PanAm Silver says physical silver investment market remains strong

Pan American Silver President and CEO Geoff Burns predicted that the common investors buying physical gold and silver during the current global financial crisis "will be handsomely rewarded for their foresight."

Author: Dorothy Kosich
Posted: Friday , 14 Nov 2008

RENO, NV - 

Pan American Silver President and CEO Geoff Burns noted Thursday, that despite the global financial crisis, "the physical investment market remains very strong as common investors are accumulating physical silver and gold during turbulent times."

"I personally believe they will be handsomely rewarded for their foresight," he told analysts and investors during a conference call to discuss quarterly financial results.

Meanwhile, Burns said Pan American is "very aware of the companies in our sector who are in some difficult situations and we're going to look at those very carefully." However, he added, "We're not going to act irrationally or too quickly. I think it behooves us to again show some discipline, to look for potentially the best fits with Pan American."

Pan American was not immune from the sharp decline in base metal and silver prices that started in the middle of the third quarter and speeded up toward the end of September. "However, we increased our silver production, still generated net earnings for a 10th consecutive quarter, delivered a respectable $22.7 million in operating cash flow, maintained a healthy working capital position with no debt and now starting up our newest and lowest cost silver and gold mine," Burns said in the company's financial results news release.

Nevertheless, the company has reduced its overall workforce by 500 employees and contractors, as senior executives have taken a 10% pay cut. Mine ore grades have been increased across all operations while discretionary capital expenditures have been cancelled. Burns assured analysts that the cost-cutting measures will reduce costs without compromising the company's production objectives.
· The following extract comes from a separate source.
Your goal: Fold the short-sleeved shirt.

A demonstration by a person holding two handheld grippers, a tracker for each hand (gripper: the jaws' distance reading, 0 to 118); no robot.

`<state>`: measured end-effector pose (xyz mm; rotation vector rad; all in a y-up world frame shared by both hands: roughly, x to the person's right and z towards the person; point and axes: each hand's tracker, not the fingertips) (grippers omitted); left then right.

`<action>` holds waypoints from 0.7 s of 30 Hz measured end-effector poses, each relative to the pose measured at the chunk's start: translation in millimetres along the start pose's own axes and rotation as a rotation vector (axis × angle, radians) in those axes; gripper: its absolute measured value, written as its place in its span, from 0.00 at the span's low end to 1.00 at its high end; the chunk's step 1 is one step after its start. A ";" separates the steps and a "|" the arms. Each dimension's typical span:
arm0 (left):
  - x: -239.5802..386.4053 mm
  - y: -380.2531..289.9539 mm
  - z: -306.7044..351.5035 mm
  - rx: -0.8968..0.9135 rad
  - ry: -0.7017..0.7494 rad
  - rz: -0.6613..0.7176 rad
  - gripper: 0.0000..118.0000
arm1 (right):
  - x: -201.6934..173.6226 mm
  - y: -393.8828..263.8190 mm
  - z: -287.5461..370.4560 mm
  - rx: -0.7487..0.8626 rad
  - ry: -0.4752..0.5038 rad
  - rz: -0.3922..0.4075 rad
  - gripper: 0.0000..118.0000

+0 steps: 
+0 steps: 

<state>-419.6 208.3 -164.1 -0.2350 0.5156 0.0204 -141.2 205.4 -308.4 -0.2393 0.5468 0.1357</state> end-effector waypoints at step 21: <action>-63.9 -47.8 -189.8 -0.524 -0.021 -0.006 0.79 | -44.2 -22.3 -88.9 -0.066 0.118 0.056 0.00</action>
Burns said Pan American still has the resources to start up the new Manantial Espejo mine in the Santa Cruz Province of Argentina and expand the San Vicente underground silver-zinc mine in Bolivia. Commissioning has started at Manantial Espejo, which is expected to produce 4.1 million ounces of silver and 60,000 ounces of gold per year at a cash cost of 2-cents per ounce of silver produced. However, delay caused by slow equipment deliveries, lower contractor productivity, and extreme seasonal wind conditions, will increase total capital expenditures to be 20% to 24% over the previous estimate of $185.3 million.
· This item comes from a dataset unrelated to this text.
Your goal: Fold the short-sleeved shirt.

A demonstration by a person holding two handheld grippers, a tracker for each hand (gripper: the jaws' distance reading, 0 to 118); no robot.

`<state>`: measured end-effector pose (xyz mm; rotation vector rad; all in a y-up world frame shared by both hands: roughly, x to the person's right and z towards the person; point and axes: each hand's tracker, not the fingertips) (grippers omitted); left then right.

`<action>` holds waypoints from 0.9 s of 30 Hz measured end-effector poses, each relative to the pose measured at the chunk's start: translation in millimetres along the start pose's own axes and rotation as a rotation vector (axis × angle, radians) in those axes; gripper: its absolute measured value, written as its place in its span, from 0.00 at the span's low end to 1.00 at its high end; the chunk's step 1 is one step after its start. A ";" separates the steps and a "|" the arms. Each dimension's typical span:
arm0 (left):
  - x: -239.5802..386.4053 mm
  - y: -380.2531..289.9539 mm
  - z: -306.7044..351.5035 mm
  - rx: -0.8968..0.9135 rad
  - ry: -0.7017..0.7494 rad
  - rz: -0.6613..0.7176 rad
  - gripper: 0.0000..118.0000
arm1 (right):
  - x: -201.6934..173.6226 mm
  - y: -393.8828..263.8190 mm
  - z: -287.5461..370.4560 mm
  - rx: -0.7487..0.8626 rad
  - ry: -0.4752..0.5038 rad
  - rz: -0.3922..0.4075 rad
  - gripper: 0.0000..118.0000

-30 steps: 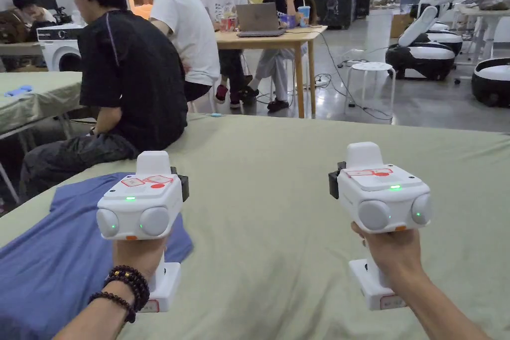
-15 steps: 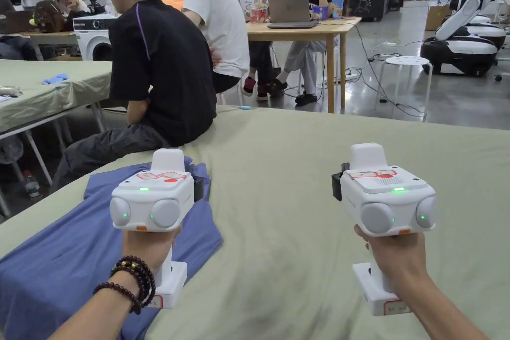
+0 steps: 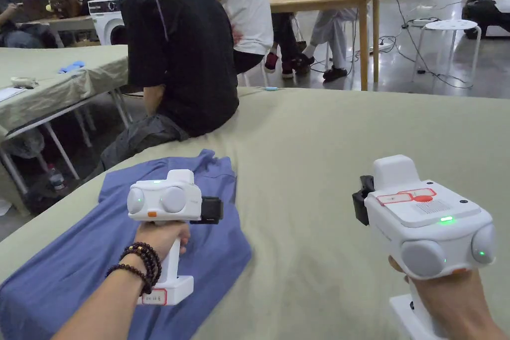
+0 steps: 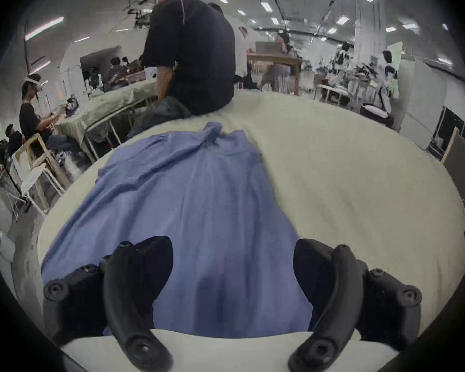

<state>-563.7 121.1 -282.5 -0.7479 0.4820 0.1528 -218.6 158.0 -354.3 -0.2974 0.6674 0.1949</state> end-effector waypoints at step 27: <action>14.5 41.0 26.1 0.188 -0.024 -0.003 0.03 | 48.3 -17.9 11.0 -0.051 -0.067 0.007 0.00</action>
The San Vicente mine expansion commissioning is anticipated during the first half of 2009.

Pan American has maintained its 2008 production guidance at 18.8 million ounces of silver, but has increased its consolidated cash cost to $5.70 per ounce of silver for the year.
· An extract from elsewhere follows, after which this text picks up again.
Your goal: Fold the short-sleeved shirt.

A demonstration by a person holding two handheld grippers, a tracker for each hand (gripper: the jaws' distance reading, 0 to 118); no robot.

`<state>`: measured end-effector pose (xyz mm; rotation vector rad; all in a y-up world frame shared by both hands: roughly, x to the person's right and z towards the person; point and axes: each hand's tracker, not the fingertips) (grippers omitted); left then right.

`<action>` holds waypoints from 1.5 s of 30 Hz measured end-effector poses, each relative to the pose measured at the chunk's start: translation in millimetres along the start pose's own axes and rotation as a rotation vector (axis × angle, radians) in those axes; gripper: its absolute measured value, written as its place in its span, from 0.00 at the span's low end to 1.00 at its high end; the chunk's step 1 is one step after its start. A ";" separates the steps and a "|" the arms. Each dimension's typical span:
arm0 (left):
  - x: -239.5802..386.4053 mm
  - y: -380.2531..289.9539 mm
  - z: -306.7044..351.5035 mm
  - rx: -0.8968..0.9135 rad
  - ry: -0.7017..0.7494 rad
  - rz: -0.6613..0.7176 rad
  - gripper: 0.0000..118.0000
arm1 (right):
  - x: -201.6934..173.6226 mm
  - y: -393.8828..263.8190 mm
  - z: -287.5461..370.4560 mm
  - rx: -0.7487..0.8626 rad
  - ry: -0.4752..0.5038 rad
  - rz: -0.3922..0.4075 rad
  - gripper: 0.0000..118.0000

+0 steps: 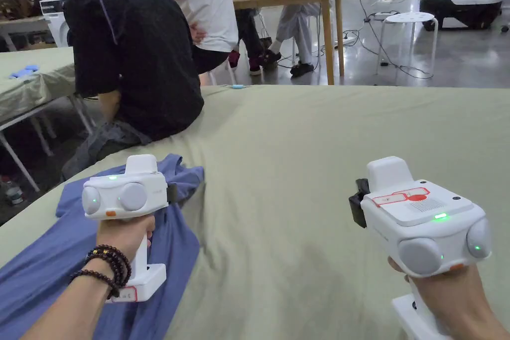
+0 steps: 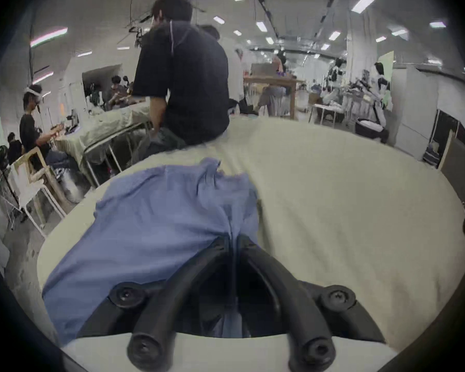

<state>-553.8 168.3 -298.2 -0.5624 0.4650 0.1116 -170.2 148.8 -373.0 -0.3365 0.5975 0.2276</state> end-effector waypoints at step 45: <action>485.1 -79.5 146.2 0.048 -0.846 -0.379 0.90 | 273.1 -112.7 261.9 -0.086 -0.544 -0.207 0.00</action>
"We will adapt our business to the current environment and we will thrive and grow," Burns declared. "We have the team with the skills and experience to do so."

FINANCIALS

The company reported net income of $58 million or 72 cents per share for the first nine months of this year, down from the net income of $62.8 million (82-cents/sh) reported during the same period of 2007.

For the third-quarter 2008, Pan American reported a net income of $6.4 million (8-cents/sh), down from $24 million (31-cents/sh) net income reported for the third quarter of 2007.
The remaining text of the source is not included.